<<<<
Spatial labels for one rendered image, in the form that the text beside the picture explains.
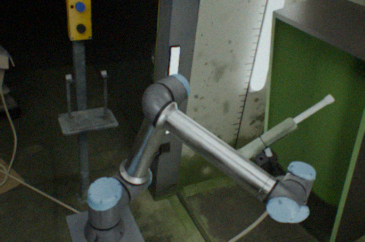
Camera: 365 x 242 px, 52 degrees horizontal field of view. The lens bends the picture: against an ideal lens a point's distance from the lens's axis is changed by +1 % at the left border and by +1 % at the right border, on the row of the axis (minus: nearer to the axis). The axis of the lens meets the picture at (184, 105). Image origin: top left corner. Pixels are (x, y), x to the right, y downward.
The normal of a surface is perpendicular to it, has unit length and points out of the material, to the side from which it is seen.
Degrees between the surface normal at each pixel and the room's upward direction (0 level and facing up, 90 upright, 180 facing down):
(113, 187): 5
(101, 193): 5
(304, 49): 90
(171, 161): 90
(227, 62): 90
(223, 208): 0
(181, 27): 90
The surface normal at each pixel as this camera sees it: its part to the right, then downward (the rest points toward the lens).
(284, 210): -0.47, 0.43
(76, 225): 0.10, -0.86
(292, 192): 0.30, -0.75
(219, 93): 0.44, 0.50
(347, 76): -0.88, 0.33
>>>>
When repeating the entries, leave out every picture and keep the rest exact.

Spatial labels for one rendered image, in the form that the text beside the picture explains.
Camera: 365 x 242 px, 52 degrees horizontal field of view. The lens bends the picture: against an ideal lens a point's distance from the lens's axis is changed by +1 % at the left border and by +1 % at the right border, on the row of the axis (minus: nearer to the axis). The axis of the lens meets the picture at (184, 105). Image origin: top left corner. Pixels are (x, y), x to the right, y downward.
The normal of a surface is perpendicular to it, has unit length and points out of the material, to the side from which it is seen.
Degrees between the surface normal at each pixel and the room's upward direction (0 level and facing up, 90 upright, 180 facing down):
(113, 187): 5
(101, 193): 5
(304, 49): 90
(171, 161): 90
(227, 62): 90
(223, 208): 0
(181, 27): 90
The surface normal at each pixel as this camera sees it: its part to the right, then downward (the rest points toward the lens).
(284, 210): -0.47, 0.43
(76, 225): 0.10, -0.86
(292, 192): 0.30, -0.75
(219, 93): 0.44, 0.50
(347, 76): -0.88, 0.33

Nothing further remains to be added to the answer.